Baru saja saya selesai menjawab salam seorang gadis kecil di TPA tempat saya menjadi relawan, kerumunan anak-anak lelaki berteriak dari jauh dan datang menyelanya, "kakaaak... kakaak! Ini mereka bertengkar!"
Terlihat mereka mendorong dua orang bocah yang menunduk sembari sesekali sesenggukan untuk menahan tangis.
"Bertengkar kenapa ini?" tanya saya pelan, sambil mengelus punggung salah satu dari mereka yang tampak lebih emosi dan mencoba memukul anak di sebelahnya, yang sementara didorong ke belakang oleh yang lain.

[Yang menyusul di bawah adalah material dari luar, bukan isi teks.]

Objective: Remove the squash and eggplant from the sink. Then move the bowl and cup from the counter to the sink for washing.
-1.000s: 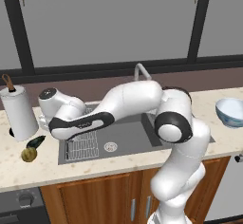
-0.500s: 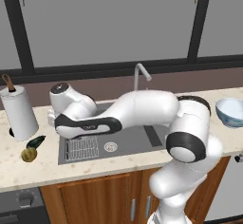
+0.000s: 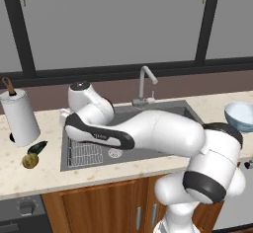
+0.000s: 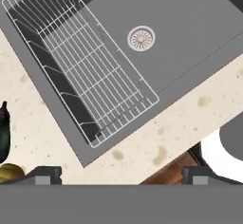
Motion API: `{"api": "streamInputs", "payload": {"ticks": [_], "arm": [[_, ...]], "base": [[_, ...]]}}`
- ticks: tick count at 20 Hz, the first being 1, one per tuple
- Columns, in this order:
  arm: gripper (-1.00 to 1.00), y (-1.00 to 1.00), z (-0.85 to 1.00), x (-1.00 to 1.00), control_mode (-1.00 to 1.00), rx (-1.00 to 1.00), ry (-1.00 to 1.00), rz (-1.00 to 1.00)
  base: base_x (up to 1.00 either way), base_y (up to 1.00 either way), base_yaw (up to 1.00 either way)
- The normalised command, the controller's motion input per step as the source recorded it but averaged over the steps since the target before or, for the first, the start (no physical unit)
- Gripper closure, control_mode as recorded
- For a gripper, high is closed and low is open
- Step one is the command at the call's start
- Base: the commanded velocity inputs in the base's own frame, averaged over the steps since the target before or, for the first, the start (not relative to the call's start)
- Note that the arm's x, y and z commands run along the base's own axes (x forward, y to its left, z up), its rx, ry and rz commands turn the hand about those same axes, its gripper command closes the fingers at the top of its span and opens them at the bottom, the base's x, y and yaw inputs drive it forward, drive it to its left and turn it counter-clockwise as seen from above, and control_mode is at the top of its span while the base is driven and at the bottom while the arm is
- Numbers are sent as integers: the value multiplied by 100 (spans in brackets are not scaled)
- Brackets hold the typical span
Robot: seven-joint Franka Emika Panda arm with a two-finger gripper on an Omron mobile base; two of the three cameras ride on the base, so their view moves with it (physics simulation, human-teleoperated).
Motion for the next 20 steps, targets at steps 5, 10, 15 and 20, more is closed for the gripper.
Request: {"api": "streamInputs", "payload": {"ticks": [5, 10, 15, 20], "arm": [[-100, -35, 19, -21, -100, 6, 0, 0], [-100, -34, 21, -18, -100, 4, 0, 0], [-100, -32, 21, -18, -100, 2, 0, 0], [-100, -29, 15, -15, -100, 0, 0, 1]], "base": [[0, 0, 0], [0, 0, 0], [0, 0, 0], [0, 0, 0]]}}
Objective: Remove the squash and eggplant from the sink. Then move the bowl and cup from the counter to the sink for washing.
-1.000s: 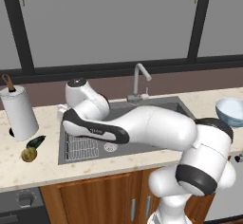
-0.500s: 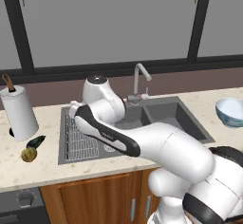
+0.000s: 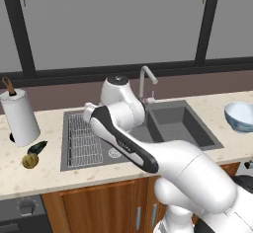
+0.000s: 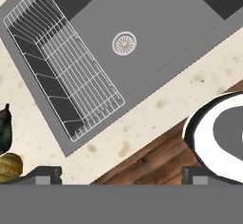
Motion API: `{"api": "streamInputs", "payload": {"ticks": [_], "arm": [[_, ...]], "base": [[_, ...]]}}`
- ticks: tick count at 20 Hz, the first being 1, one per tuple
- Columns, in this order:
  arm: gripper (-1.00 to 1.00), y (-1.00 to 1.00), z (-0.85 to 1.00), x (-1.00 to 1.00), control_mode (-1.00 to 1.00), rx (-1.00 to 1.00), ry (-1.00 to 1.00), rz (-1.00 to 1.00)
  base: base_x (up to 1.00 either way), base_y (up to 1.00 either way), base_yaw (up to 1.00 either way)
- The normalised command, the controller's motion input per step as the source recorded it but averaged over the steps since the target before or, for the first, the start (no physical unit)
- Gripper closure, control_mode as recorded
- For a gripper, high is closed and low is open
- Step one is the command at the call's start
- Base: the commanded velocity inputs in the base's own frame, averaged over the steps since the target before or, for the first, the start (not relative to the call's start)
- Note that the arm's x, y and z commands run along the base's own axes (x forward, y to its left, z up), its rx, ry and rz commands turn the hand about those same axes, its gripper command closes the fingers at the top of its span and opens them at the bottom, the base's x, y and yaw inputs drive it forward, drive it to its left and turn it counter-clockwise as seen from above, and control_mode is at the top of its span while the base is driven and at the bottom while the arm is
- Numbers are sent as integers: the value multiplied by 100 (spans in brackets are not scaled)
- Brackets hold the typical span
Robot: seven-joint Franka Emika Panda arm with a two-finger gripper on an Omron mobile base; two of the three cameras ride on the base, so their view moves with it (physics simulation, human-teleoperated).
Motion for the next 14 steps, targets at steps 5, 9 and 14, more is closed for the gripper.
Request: {"api": "streamInputs", "payload": {"ticks": [5, 9, 14], "arm": [[-100, -28, 16, -16, -100, 0, 0, 8], [-100, -28, 18, -13, -100, 0, 0, 8], [-100, -27, 12, -13, -100, -2, 0, 9]], "base": [[0, 0, 0], [0, 0, 0], [0, 0, 0]]}}
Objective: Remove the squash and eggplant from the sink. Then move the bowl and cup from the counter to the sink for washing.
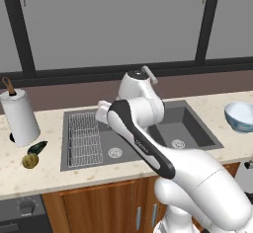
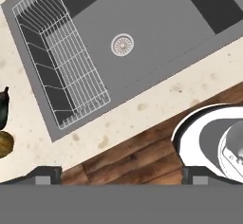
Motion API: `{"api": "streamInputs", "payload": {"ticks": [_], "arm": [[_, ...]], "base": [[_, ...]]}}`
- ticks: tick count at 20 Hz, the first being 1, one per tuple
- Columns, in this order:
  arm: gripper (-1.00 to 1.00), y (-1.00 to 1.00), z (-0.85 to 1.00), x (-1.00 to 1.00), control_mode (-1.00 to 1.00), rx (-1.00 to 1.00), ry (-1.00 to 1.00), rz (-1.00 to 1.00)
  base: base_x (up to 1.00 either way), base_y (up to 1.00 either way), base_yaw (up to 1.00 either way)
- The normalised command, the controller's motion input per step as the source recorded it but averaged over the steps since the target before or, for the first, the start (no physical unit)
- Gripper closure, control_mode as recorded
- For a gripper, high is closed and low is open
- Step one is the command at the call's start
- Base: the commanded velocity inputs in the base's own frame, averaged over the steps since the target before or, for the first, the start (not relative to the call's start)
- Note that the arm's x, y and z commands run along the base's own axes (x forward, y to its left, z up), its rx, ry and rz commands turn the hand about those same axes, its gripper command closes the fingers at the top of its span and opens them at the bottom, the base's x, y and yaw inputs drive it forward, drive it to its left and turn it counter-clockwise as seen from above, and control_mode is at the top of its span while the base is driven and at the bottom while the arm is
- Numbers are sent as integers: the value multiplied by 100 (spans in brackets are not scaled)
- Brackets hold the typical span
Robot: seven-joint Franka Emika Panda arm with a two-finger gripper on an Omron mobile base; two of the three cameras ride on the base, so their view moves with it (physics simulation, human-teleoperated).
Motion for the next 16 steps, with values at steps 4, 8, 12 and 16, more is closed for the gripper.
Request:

"Tadi A dikatain kurus kak, dan dia nggak terima. Jadinya si R dipukul. Eh habis itu mereka malah saling pukul. Aku juga tadi kena pukul lho kak, padahal mau melerai mereka," adu seorang anak yang menjadi saksi mata.
"Oohh.. " saya mengangguk paham. Persoalannya sebenarnya sepele, tapi karena yang diejek keburu emosi, jadinya malah berbuntut panjang. "Terus sekarang mau dilanjutkan bertengkarnya? Enggak kan?! Habis nanti energi kalian."
"Betul... betuuul!" anak-anak lain menimpali secara bersamaan, bahkan salah satu dari mereka ikut menasihati, "bertengkar kan banyak negatifnya ya kak?! Sudah berdosa, sakit badan lagi!"
"Tuuh dengar 'kan kata temannya?! Udahan yok bertengkarnya, sekarang saling memaafkan ya? Baik yang mengejek dan memukul, semuanya salah. Untuk ke depannya, kalau kita sakit hati karena diejek, jangan sampai kita mengejek lebih dahulu. Begitu pula kalau kita tidak mau sakit karena dipukul, ya jangan memukul temannya."
Usai berpanjang lebar menyampaikan nasihat, anak-anak di sekeliling mereka kompak mendorong mereka untuk saling tatap dan mengayunkan tangan bersalaman minta maaf. "Sok atuuh.. "
Sayangnya, gerakan itu tidak mempan sama sekali. Keduanya masih beku, tidak beranjak dari posisi mereka semula. Bahkan ketika saya menyuruh mereka untuk masuk kelas dan duduk, tetap saja mereka tak bergeming. Saran saya untuk mengambil wudhu pun diacuhkan.Â
Rangkaian saran kawan sebaya mereka juga bernasib sama: ditolak mentah-mentah. Saya pun kembali dibuat mereka memutar otak. "Boleh kok lanjut bertengkarnya, tapi yang lain nggak boleh pulang ya sebelum kalian berdua saling memaafkan."
Mendengar ultimatum saya, bocah-bocah di sekeliling mereka makin bersemangat untuk memberi petuah. Nada suara mereka tenang sekali. Bahkan sesekali diselipi canda. Saya semakin kagum ketika tidak ada satu pun dari mereka yang marah atau gemas karena pulang terlambat yang diakibatkan oleh teman mereka sendiri. Justru semangat mendamaikan keduanya sangat menggelora.